* [DIRECTIONS FOR THIS TASK]: In the material below, find the line containing "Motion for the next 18" and the line containing "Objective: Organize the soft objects", then reproduce exactly both of them and every line between, and nothing else.

####

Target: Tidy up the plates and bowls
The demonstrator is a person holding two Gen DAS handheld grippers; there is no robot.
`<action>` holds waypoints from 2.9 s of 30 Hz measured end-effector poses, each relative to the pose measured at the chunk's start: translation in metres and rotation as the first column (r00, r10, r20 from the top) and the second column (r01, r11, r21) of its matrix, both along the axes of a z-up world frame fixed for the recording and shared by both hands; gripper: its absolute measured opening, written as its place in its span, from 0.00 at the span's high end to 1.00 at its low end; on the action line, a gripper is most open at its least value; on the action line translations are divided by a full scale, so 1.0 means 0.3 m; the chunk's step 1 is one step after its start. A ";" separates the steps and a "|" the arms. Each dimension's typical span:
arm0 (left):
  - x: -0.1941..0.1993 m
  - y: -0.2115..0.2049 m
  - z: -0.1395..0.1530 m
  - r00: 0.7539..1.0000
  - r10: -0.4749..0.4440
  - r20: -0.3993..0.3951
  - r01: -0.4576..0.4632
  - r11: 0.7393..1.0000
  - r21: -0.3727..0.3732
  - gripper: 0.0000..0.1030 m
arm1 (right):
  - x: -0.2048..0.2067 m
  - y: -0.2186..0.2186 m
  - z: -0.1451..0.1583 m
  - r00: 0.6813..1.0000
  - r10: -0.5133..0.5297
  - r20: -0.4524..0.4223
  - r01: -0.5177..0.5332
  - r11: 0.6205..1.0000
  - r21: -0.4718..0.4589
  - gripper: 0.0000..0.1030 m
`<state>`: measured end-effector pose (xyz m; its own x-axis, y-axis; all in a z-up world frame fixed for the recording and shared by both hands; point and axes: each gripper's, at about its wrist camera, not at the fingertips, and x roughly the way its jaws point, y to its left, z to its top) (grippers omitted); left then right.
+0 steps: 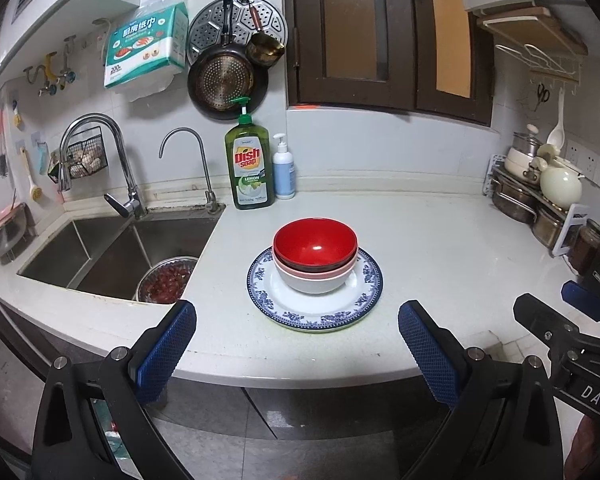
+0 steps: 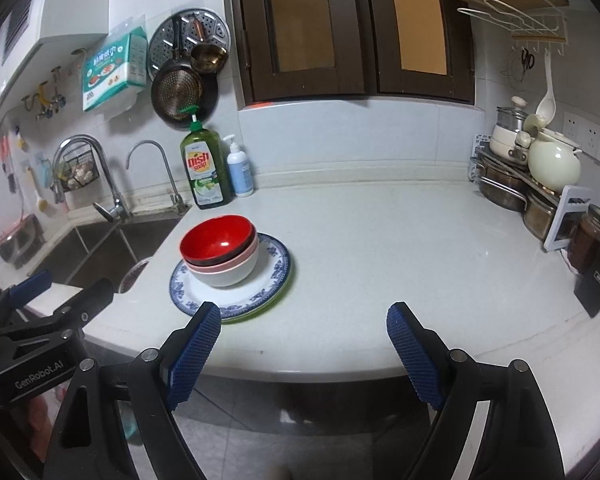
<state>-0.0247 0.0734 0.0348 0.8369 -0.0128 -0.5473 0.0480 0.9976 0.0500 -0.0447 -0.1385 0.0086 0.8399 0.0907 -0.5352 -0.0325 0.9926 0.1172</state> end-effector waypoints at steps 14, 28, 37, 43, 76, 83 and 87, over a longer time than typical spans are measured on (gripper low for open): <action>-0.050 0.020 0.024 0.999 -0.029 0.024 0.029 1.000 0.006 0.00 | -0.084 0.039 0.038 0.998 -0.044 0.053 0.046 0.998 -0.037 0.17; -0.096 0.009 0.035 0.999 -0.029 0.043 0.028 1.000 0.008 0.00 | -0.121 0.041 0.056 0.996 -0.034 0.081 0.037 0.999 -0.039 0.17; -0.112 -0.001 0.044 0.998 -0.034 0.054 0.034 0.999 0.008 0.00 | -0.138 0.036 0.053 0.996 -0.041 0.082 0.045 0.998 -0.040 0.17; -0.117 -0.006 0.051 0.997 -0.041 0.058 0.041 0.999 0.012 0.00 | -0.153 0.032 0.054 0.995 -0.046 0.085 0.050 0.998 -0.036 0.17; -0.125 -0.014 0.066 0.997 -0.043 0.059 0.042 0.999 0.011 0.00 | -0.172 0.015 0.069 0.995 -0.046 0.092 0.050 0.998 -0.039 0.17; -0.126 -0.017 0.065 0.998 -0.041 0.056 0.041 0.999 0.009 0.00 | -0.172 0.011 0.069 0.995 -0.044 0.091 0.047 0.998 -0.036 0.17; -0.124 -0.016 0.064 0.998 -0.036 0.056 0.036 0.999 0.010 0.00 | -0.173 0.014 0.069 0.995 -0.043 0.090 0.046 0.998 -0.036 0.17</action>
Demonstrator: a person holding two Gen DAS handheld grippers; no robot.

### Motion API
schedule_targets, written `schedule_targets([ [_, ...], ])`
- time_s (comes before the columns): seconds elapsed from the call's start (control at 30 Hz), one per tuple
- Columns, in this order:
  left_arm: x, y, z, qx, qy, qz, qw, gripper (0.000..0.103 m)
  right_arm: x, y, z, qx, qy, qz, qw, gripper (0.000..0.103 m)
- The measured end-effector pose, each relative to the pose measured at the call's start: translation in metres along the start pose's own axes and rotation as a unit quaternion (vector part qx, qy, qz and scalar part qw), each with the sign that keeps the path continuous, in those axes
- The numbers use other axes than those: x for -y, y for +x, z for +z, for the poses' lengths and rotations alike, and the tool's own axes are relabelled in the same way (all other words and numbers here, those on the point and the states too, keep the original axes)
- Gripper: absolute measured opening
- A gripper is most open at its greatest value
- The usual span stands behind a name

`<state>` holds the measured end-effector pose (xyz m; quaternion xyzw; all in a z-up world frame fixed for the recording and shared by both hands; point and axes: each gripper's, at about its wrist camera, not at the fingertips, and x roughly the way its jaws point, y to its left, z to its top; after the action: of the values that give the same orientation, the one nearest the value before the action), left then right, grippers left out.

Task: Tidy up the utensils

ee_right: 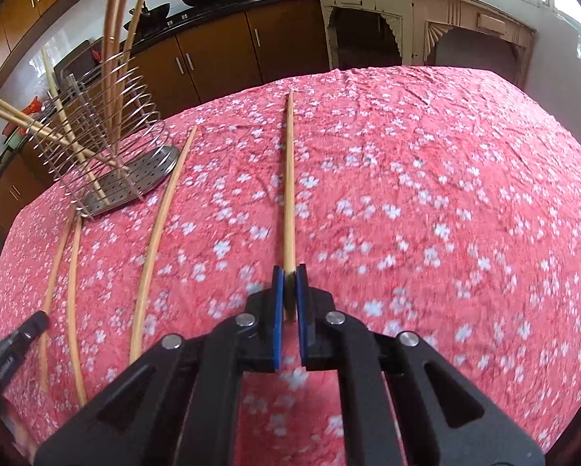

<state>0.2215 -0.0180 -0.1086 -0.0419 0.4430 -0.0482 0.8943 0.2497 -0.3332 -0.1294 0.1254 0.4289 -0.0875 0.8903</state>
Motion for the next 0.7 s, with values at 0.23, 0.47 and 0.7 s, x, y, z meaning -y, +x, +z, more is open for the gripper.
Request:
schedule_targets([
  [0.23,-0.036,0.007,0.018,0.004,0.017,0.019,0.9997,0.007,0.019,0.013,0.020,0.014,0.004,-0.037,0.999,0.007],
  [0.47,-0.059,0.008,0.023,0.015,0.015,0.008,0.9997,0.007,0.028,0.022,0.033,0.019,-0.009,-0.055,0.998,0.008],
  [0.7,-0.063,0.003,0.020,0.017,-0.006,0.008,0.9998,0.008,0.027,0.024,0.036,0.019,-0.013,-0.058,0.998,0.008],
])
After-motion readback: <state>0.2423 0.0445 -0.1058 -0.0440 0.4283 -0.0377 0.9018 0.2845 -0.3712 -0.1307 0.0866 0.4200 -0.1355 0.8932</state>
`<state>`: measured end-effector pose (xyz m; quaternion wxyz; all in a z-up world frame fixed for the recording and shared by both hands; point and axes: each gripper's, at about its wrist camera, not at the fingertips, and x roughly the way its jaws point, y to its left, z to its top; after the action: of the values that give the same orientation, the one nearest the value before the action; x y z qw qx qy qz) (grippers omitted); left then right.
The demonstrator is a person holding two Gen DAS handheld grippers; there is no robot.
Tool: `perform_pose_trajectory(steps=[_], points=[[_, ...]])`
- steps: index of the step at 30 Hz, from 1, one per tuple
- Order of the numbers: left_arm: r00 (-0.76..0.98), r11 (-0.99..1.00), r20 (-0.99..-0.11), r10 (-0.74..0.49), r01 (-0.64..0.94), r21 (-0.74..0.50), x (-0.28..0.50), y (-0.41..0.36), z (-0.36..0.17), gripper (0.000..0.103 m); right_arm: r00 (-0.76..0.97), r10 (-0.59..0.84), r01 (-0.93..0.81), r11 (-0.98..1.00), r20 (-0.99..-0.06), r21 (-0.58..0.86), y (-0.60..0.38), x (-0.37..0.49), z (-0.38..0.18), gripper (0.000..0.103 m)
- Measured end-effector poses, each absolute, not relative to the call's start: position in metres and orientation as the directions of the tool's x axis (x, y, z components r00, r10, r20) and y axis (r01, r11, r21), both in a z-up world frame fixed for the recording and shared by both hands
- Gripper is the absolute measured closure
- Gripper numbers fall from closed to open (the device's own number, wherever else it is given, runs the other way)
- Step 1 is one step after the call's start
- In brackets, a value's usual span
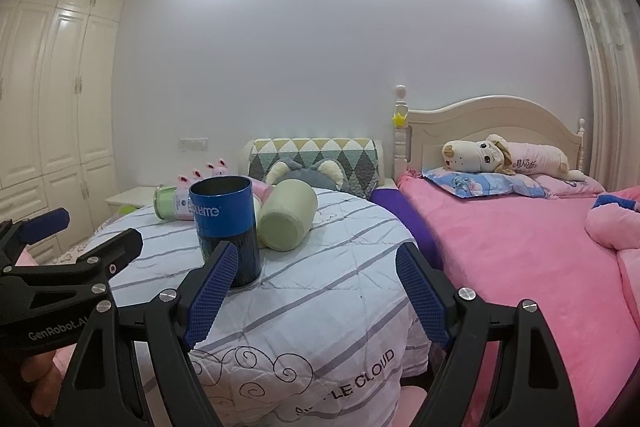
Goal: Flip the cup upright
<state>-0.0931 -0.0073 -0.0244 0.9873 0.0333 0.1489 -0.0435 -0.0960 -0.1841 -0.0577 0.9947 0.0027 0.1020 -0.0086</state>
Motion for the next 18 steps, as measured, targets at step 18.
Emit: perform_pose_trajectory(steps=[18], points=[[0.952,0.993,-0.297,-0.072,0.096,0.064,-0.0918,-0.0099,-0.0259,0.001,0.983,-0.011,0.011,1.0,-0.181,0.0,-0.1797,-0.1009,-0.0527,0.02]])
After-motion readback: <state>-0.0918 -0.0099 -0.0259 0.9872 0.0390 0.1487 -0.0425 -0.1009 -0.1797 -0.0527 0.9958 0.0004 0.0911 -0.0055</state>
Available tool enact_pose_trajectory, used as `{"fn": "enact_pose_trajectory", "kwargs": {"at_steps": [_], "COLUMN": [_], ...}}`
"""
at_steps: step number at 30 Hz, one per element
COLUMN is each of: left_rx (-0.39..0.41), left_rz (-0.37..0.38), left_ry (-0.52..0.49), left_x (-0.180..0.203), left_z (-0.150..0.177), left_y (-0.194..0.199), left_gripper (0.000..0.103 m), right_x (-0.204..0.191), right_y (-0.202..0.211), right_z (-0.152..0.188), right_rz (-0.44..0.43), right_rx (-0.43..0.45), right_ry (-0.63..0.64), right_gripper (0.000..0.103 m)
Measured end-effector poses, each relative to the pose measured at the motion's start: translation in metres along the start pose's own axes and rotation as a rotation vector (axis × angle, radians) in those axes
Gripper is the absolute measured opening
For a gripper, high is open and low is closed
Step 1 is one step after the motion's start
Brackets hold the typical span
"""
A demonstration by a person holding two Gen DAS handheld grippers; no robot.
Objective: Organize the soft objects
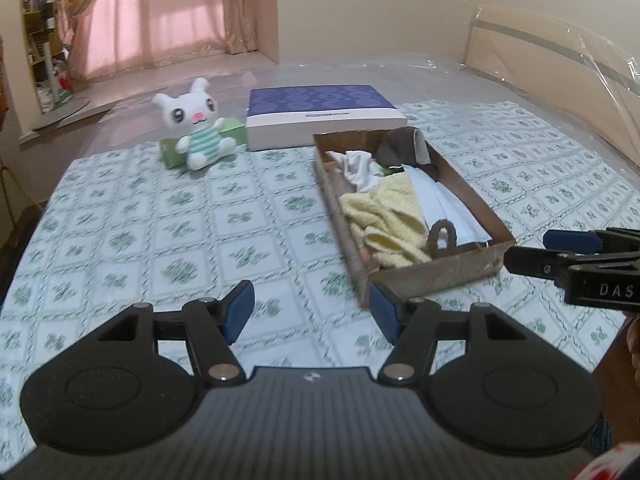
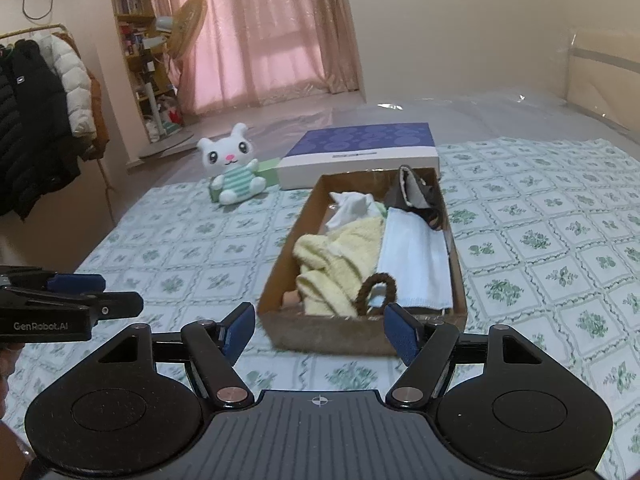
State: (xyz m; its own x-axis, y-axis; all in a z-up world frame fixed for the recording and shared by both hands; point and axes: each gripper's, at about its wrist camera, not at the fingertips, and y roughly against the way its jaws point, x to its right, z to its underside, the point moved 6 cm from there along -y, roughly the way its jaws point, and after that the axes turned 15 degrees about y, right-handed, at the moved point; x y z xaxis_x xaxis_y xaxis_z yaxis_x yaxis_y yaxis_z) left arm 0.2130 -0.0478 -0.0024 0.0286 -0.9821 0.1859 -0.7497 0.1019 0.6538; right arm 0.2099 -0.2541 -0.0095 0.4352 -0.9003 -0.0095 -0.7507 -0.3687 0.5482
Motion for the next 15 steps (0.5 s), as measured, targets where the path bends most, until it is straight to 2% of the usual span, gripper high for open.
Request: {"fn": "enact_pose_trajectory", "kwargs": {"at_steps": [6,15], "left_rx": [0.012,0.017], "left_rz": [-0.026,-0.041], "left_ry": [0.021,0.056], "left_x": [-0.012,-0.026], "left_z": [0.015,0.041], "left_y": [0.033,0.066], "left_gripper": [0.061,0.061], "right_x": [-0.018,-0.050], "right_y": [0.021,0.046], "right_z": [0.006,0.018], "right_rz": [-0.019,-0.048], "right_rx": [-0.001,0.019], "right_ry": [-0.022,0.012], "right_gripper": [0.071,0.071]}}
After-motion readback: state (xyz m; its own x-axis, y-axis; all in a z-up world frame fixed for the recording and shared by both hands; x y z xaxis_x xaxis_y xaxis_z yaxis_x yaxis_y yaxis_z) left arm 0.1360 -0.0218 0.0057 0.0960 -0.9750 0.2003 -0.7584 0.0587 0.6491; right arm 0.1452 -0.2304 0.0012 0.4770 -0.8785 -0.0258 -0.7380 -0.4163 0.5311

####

* [EXPECTED OUTPUT]:
Motion for the next 18 steps, as measured, targets at step 18.
Emit: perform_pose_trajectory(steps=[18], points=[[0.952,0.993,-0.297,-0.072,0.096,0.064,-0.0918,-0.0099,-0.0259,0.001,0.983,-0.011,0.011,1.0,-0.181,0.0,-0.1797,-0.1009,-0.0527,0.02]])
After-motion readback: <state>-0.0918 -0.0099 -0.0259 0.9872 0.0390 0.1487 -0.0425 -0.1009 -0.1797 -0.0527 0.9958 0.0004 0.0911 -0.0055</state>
Available tool enact_pose_trajectory, used as `{"fn": "enact_pose_trajectory", "kwargs": {"at_steps": [_], "COLUMN": [_], ...}}`
"""
at_steps: step number at 30 Hz, one per element
COLUMN is each of: left_rx (-0.39..0.41), left_rz (-0.37..0.38), left_ry (-0.52..0.49), left_x (-0.180..0.203), left_z (-0.150..0.177), left_y (-0.194..0.199), left_gripper (0.000..0.103 m), right_x (-0.204..0.191), right_y (-0.202..0.211), right_z (-0.152..0.188), right_rz (-0.44..0.43), right_rx (-0.43..0.45), right_ry (-0.63..0.64), right_gripper (0.000..0.103 m)
Measured end-effector poses, each relative to the pose measured at the motion's start: translation in metres along the start pose's own axes and rotation as a rotation vector (axis × angle, radians) in those axes
Gripper is the absolute measured opening
For a gripper, high is open and low is closed
Step 1 is one step after the motion's start
Brackets hold the typical span
"""
A demonstration by a person holding two Gen DAS handheld grippers; no robot.
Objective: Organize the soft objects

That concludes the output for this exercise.